Posteriormente, a marca deve seguir para outros estados da região Sudeste e Sul, mas sempre mantendo uma distância de até 90 minutos de uma loja própria. O empresário afirma que também está “reabrindo” unidade, com negociações “mais vantajosas” com shopping centers. “Em muitos casos, é preciso fechar para reabrir com condições melhores”, diz.
Há riscos em abrir uma franquia da Polishop neste momento?
A credibilidade é o ponto mais sensível de uma expansão de franquias durante uma crise, de acordo com Thais Kurita, da Novoa Prado. “A primeira barreira é convencer seu futuro parceiro de que vai ficar tudo bem, de que a recuperação extrajudicial não vai evoluir para uma recuperação judicial. Mesmo que seja um recurso para que a empresa se recupere, e muitas se recuperam, é um flerte com a falência”, diz.
Kurita ainda diz que é preciso deixar claro para o franqueado como se dará o abastecimento das lojas, e que ele não será prejudicado em uma eventual recuperação judicial. “Na Circular de Oferta de Franquia (COF), há um campo para informações sobre processos em andamento. A franqueadora não é obrigada por lei a inserir, mas o empreendedor pode perguntar e até levar para a análise de um advogado”, sugere.
A especialista ressalta que “economicamente, o projeto da Polishop é viável” e que a decisão pode ser favorável, mas alerta que “adotar o sistema de franquias como um ‘bote salva-vidas’ é um pouco arriscado”. Na prática, a empresa vai trasferir custos das lojas próprias, que têm o desafio de operar com um regime tributário mais oneroso, para as franquias, que na maior parte dos casos, funcionam no Simples Nacional.

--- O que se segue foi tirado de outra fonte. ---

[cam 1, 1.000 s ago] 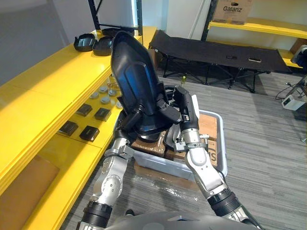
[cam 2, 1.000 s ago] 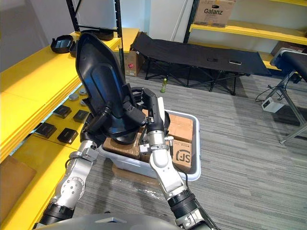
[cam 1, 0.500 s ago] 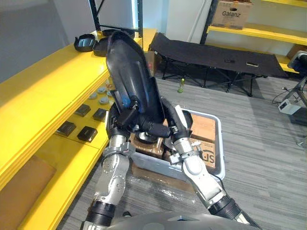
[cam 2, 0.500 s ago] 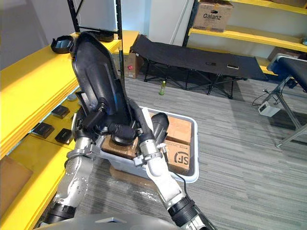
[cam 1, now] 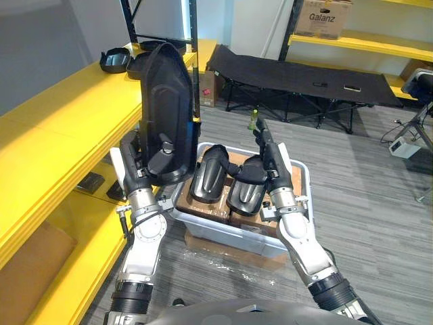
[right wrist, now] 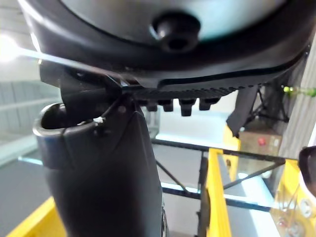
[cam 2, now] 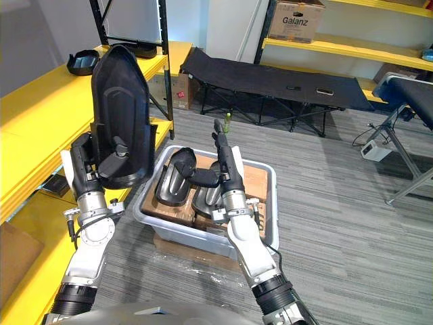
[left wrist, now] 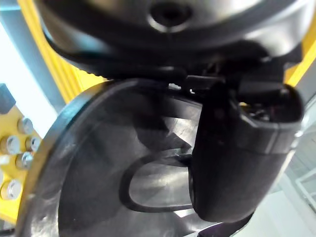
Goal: Walk over and take three plastic housings, then place them on the shelf
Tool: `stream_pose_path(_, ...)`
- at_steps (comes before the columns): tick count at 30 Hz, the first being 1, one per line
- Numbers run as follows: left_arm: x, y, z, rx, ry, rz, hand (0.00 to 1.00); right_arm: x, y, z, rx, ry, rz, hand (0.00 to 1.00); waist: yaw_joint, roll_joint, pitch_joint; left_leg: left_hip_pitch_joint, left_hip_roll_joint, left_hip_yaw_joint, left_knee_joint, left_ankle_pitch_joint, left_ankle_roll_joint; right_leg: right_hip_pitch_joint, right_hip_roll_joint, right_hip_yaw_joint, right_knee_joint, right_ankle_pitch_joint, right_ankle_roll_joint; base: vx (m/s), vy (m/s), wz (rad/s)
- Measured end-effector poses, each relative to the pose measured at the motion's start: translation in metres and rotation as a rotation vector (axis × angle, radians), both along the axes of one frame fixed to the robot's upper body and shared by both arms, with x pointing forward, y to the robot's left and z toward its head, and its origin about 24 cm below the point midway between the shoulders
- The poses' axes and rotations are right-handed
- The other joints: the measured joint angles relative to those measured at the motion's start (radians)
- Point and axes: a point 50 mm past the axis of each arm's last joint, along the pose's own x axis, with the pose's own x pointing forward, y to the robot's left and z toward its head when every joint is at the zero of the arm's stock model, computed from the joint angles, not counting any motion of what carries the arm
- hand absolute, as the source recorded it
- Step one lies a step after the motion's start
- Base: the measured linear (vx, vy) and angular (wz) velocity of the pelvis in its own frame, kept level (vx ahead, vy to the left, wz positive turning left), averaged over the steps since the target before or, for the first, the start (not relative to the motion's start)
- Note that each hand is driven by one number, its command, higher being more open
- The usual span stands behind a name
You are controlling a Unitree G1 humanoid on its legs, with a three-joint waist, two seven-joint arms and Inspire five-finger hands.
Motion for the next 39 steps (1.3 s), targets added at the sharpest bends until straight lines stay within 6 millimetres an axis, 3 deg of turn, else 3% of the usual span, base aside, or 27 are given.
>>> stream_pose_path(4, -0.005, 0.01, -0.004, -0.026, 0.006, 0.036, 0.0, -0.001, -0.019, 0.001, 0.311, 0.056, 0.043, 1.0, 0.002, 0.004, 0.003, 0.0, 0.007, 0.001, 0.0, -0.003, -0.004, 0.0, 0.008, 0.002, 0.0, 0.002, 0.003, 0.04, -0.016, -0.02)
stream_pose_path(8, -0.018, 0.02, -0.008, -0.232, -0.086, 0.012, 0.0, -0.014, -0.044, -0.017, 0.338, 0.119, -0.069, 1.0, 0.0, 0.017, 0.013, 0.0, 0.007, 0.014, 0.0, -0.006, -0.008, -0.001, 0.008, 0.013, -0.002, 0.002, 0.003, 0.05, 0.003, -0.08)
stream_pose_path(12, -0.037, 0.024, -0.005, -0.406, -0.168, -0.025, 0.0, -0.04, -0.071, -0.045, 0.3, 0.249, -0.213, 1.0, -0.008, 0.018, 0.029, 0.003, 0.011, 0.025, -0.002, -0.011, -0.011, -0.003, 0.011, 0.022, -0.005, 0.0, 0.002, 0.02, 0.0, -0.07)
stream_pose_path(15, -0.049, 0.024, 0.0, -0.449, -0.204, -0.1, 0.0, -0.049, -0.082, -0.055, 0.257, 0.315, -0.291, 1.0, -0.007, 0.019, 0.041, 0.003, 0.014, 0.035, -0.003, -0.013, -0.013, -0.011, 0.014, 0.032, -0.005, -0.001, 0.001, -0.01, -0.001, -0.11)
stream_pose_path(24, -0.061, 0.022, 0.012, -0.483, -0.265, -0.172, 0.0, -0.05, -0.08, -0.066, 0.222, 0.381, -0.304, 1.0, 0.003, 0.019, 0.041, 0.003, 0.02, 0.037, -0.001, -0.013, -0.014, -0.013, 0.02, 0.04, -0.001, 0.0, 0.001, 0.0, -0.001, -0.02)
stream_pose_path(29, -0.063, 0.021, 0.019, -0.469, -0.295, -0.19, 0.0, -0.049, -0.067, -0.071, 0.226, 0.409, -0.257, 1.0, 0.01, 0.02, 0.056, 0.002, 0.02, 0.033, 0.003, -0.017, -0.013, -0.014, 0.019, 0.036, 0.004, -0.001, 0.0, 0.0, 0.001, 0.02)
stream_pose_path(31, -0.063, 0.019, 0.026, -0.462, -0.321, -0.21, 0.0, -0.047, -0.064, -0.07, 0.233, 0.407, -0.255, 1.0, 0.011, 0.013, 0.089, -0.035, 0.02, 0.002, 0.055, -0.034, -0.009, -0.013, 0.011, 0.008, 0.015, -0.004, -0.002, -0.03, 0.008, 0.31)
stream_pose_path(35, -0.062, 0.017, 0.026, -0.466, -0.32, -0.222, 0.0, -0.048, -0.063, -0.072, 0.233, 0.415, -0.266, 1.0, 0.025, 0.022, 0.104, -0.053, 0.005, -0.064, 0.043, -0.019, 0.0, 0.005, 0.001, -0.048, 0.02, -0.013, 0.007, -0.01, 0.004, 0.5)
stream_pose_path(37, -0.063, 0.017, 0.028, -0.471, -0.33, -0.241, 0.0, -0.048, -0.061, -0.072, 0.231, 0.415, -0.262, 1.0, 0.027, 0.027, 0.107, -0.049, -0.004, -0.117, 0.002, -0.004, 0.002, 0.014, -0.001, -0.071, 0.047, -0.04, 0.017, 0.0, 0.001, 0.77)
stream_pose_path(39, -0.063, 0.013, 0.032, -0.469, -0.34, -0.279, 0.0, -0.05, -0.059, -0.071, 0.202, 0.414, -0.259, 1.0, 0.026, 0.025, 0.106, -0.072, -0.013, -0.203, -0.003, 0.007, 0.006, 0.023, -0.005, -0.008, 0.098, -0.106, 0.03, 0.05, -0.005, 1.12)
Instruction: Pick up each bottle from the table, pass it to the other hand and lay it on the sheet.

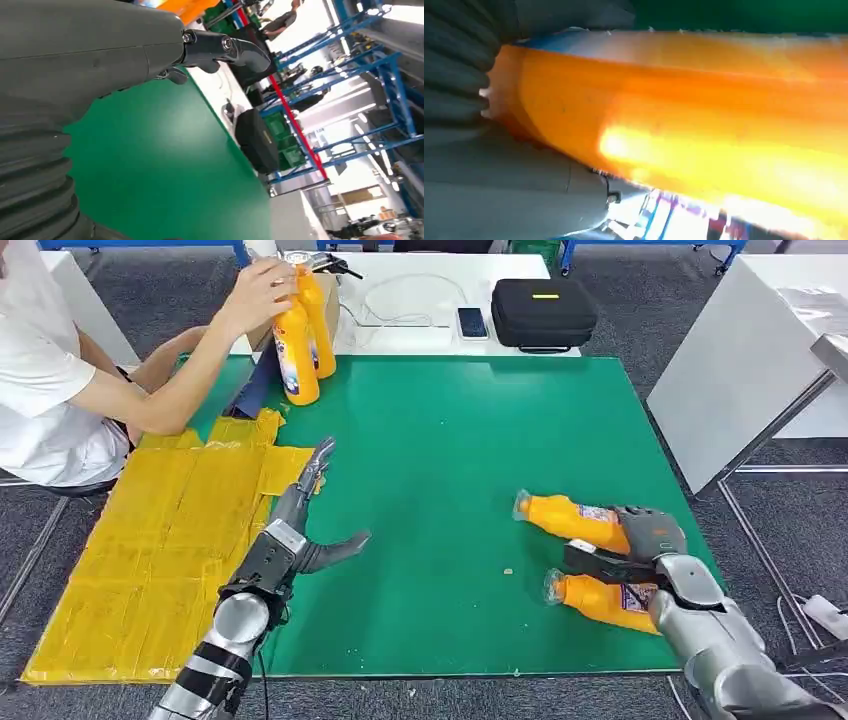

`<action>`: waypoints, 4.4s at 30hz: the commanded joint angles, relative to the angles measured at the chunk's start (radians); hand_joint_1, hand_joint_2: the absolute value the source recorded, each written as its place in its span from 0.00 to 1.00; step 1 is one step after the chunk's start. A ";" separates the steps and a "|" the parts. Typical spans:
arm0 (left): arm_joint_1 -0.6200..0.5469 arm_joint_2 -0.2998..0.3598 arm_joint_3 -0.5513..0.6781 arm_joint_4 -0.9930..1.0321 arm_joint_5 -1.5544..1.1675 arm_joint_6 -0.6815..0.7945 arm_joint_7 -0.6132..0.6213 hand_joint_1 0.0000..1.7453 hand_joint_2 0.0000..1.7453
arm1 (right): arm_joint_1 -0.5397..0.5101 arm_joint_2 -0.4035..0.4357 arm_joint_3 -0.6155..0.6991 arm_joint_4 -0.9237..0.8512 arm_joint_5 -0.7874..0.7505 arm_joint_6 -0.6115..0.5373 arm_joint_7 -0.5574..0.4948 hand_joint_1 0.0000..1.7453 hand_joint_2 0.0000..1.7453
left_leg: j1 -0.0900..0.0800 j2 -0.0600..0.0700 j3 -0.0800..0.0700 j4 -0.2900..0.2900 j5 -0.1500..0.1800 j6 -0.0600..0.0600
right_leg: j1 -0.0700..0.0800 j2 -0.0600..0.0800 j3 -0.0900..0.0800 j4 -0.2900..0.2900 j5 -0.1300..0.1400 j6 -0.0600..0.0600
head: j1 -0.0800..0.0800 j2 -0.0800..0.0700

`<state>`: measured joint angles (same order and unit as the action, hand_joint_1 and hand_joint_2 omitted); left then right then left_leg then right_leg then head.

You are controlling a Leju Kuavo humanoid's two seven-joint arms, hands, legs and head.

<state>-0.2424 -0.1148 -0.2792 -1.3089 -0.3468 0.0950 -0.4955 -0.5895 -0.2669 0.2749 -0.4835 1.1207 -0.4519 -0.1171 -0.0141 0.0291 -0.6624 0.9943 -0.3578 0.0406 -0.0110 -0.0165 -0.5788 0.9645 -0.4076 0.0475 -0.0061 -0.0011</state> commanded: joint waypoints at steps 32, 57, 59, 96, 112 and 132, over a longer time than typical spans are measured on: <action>-0.057 -0.041 -0.058 0.101 0.021 -0.071 0.030 0.00 1.00 | 0.244 0.443 -0.069 -0.656 -0.549 0.104 -0.254 1.00 1.00 | 0.002 -0.004 -0.007 0.000 -0.001 -0.003 | 0.000 0.000 -0.008 0.001 -0.004 -0.003 | 0.000 0.000; -0.115 -0.055 -0.064 0.159 0.145 -0.159 0.043 0.00 1.00 | 0.180 0.565 0.121 -0.236 -0.489 0.083 -0.310 1.00 1.00 | 0.001 -0.004 -0.008 0.000 0.000 -0.003 | 0.000 -0.001 -0.010 0.001 -0.003 -0.003 | 0.000 0.000; -0.116 -0.053 -0.064 0.160 0.146 -0.160 0.043 0.00 1.00 | 0.182 0.569 0.126 -0.234 -0.483 0.074 -0.313 1.00 1.00 | 0.002 -0.004 -0.007 0.000 -0.001 -0.004 | 0.000 0.000 -0.009 0.002 -0.004 -0.004 | 0.000 0.000; -0.124 -0.057 -0.038 0.196 0.224 -0.186 0.038 1.00 1.00 | 0.226 0.572 0.182 -0.324 -0.520 -0.007 -0.357 1.00 1.00 | 0.002 -0.006 -0.008 0.001 -0.001 -0.003 | 0.000 -0.002 -0.009 0.002 -0.005 -0.004 | 0.000 0.000; -0.146 -0.008 0.001 0.221 -0.248 0.373 0.080 1.00 1.00 | 0.352 0.524 0.169 -0.671 -0.612 0.008 -0.364 0.00 0.00 | 0.002 -0.006 -0.009 0.000 0.000 -0.003 | 0.000 -0.002 -0.010 0.002 -0.004 -0.004 | 0.000 0.000; -0.328 0.256 0.003 0.755 -1.224 0.603 0.584 1.00 1.00 | 0.375 0.435 0.302 -0.968 -0.749 0.014 -0.407 0.00 1.00 | 0.001 0.017 -0.001 -0.002 -0.003 -0.012 | 0.001 0.021 -0.011 0.003 0.002 -0.011 | 0.001 0.000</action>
<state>-0.5577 0.0042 -0.1442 -0.6947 -1.4141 0.7046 -0.1010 -0.1727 0.2236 0.5096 -1.4328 0.3995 -0.4261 -0.5215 -0.0134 0.0445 -0.6672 0.9932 -0.3600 0.0308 -0.0098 0.0003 -0.5916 0.9677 -0.4056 0.0382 -0.0053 -0.0011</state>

Eduardo Terra, presidente da Sociedade Brasileira de Varejo e Consumo (SBVC) lembra que uma das razões para uma empresa franquear é crescer com capital de terceiros, o que pode fazer sentido para a Polishop neste momento. Na visão de Terra, o modelo de negócio da empresa, que opera com um tíquete médio mais elevado, não é um impeditivo para o sucesso da franquia.
A decisão de levar para galerias e pontos de rua também pode ser interessante, uma vez que a empresa foge dos valores de ocupação em shopping center. “Mas o empreendedor interessado deve analisar se o formato franqueado tem comprovação de sucesso. É preciso entender se houve uma revisão do modelo de negócio, analisando indicadores como venda média por loja e margens. A marca é forte, tem um fundador sério, uma história interessante”, diz.
Appolinário admite que as unidades franqueadas não devem ser relevantes no plano de recuperação neste ano, mas aposta que o modelo de operação das franquias, no Simples Nacional, trará uma margem de lucro maior para as lojas. “Nosso problema não está na demanda, nosso e-commerce cresceu na pandemia. Está nas despesas”, diz.
Empresário tem investido em franquias nos últimos anos
Já faz alguns anos que Appolinário vem empreendendo no setor de franquias. Por meio da sua holding, a JAAP Franchising, o empresário está envolvido com a Mega Studio Be Emotion, adquirida em 2020, com 20 unidades em funcionamento; a WiseHome, que é uma rede de lojas de automação residencial com 86 unidades; e a marca de tintas Decor Colors, que dobrou de tamanho no ano passado. O próprio Appolinário se tornou um franqueado da rede de brechós Peça Rara em 2022.